Express & Star comment: Time to be merry rather than messy
This is a time for fun and to be merry. And some people get very merry.
Today is the Friday before the weekend before Christmas.
Welcome to Black Eye Friday, or Mad Friday, which says it all really.
For the emergency services tonight promises, or perhaps that should be threatens, to be hectic, as revellers head for the pubs and clubs to celebrate Christmas in a liquid manner.
We already know what it can be like in our towns and cities when the newly-paid masses hit the town and “have a good time,” which some of them equate with getting drunk.
So tonight and the weekend could be just like that, but with boosters on.
The drinking culture is ingrained in many of Britain’s young men and young women, although to be fair in recent times there has seemed to be an easing up as they find other pleasures and outlets, such as the sociable cosy comfort of coffee houses.
And also to be fair there is nothing wrong with going out to have a drink, it’s to be expected, and most will enjoy their night out and will experience or cause no problems apart from a sore head in the morning.

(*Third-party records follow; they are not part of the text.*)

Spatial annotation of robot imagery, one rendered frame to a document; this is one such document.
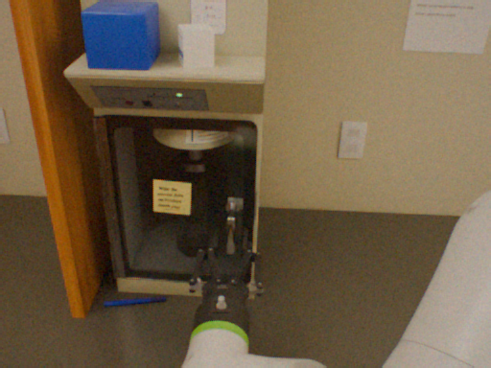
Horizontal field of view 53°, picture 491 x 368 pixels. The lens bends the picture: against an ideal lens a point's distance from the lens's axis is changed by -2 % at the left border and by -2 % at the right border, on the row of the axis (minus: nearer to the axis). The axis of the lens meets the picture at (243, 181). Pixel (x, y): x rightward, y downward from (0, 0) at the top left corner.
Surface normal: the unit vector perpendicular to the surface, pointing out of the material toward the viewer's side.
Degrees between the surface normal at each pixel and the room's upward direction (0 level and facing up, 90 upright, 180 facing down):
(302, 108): 90
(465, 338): 38
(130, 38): 90
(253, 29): 90
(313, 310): 0
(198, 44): 90
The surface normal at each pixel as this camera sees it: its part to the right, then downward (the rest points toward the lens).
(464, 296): -0.68, -0.60
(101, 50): -0.04, 0.50
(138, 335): 0.03, -0.87
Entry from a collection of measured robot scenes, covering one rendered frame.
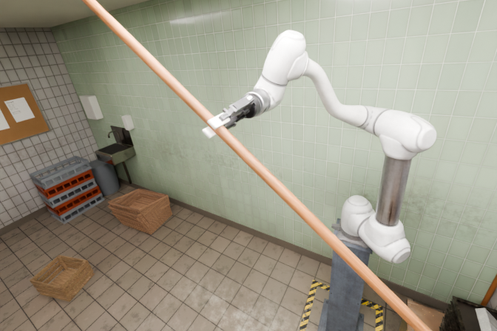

When things go too far, it is the emergency services in the front line who have to pick up the resulting mess.
For the police this might be through revellers becoming aggressive through drink, and for the ambulance service there is the prospect of having to deal with those who have drunk so much that they have, one way or the other, come by injury, or in extreme cases are dangerously drunk in a medical sense.
At which point the matter lands on the doorstep of hospitals, and medical staff who are hard pressed at the best of times.
It’s going to happen whatever sensible advice we try to impart – you know, you don’t actually have to get drunk to have a good time. All things in moderation, as they say.
But we can give our thanks in advance to the emergency services and medical staff and hope, but not expect, that they will enjoy a quiet night on the beat.